Hello, When I edit my endpoint, I choose a configuration and there are numbers displayed. What is it, is it a priority? Like try first with config 1, if error or unavailable then config 2 etc ? Also, it seems when I edit it doesn't take the modification into account. I unselected a GPU but it's always running with this, so I was wondering if the edit is broken and I should create a new endpoint?
No description
4 Replies
ashleyk
ashleyk5mo ago
You have to set workers down to zero and back up again if you make changes to the priorities.
justin
justin5mo ago
@PatrickR maybe something to add to docs? I actually talked about this to JM before, and I was confused what the numbers meant too at first. But yeah, it's @Pauline_Cx priorities of what GPUs to spawn / prioritize / if they get switched out due to throttling or something. editing them doesn't do anything till workers get rotated in due to throttling, or if you set max to 0, and then back up to 3 or something, to forcefully reset all ur workers
PatrickR
PatrickR4mo ago
I have this documented here: https://docs.runpod.io/serverless/endpoints/manage-endpoints#edit-an-endpoint Will work on presenting that information in a better place. Still working on the documentation infrastructure arch.

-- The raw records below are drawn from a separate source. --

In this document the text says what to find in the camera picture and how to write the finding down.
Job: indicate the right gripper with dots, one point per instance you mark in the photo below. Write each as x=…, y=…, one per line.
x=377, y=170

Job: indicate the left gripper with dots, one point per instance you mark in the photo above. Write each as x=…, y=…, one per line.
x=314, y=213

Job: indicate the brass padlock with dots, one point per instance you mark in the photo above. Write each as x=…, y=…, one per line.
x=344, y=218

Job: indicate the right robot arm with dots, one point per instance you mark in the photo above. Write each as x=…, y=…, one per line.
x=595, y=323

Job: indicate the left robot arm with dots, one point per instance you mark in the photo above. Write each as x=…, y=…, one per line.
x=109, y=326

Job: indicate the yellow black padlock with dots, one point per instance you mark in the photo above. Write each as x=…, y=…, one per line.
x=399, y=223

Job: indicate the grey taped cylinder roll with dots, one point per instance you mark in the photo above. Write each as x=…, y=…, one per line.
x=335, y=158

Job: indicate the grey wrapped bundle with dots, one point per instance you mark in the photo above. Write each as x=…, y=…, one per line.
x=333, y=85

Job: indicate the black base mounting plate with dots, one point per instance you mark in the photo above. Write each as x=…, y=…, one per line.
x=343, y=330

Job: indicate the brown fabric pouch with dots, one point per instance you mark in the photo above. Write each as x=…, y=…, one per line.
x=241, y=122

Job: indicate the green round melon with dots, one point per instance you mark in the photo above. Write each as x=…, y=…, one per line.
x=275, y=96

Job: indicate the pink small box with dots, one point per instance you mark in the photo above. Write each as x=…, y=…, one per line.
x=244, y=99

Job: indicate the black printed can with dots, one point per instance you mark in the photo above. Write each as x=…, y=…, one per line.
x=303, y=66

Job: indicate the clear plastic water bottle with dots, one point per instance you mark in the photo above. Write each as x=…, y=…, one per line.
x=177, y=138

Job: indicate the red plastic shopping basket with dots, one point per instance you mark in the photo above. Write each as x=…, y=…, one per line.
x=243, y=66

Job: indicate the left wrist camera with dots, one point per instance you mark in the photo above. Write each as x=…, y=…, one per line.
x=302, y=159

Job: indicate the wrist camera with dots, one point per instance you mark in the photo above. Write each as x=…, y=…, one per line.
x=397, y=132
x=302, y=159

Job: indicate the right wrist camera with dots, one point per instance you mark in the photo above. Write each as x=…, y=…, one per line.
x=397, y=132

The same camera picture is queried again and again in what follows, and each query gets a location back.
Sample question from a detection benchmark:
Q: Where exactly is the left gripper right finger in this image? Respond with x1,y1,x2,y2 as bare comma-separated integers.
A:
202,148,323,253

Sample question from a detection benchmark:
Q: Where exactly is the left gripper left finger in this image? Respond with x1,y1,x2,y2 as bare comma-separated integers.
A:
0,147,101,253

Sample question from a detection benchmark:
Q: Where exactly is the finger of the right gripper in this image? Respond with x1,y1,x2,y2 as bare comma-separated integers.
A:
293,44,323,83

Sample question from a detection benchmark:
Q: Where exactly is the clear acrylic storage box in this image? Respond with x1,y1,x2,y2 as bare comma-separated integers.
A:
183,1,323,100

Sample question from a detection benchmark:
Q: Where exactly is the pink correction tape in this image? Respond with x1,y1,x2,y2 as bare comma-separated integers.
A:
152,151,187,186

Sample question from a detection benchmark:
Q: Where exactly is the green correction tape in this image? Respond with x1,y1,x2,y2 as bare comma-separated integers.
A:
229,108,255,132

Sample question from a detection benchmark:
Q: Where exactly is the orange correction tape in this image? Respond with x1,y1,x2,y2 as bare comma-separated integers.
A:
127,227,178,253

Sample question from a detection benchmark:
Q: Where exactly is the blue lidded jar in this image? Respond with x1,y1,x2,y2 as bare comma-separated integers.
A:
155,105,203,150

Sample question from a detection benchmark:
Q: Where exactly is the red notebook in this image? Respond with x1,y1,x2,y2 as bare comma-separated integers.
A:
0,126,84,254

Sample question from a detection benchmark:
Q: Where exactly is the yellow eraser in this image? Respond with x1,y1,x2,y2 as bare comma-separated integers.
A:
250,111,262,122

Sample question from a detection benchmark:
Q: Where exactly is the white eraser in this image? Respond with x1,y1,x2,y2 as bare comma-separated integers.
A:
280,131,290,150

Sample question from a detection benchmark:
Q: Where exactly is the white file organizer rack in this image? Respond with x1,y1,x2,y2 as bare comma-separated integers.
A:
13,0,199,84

Manage Endpoints | RunPod Documentation
You can create, delete, and edit Endpoints.
justin
justin4mo ago
Sounds great! Yeah, I guess my feedback on it is more like: 1) What does the numbers when selecting GPUs mean cause people aren't too sure on that, and was something even I could only infer, but not necessarily sure, cause if I try to edit it nothing happens. Which leads me to the second point: 2) When editing it, people might not be sure what force a configuration update mean from the documentation, since they don't have a context on #1 that the numbers are priorities for the GPUs for workers, and how that rotation system works. Also does configuration update also apply to editing env variable for templates? and so on.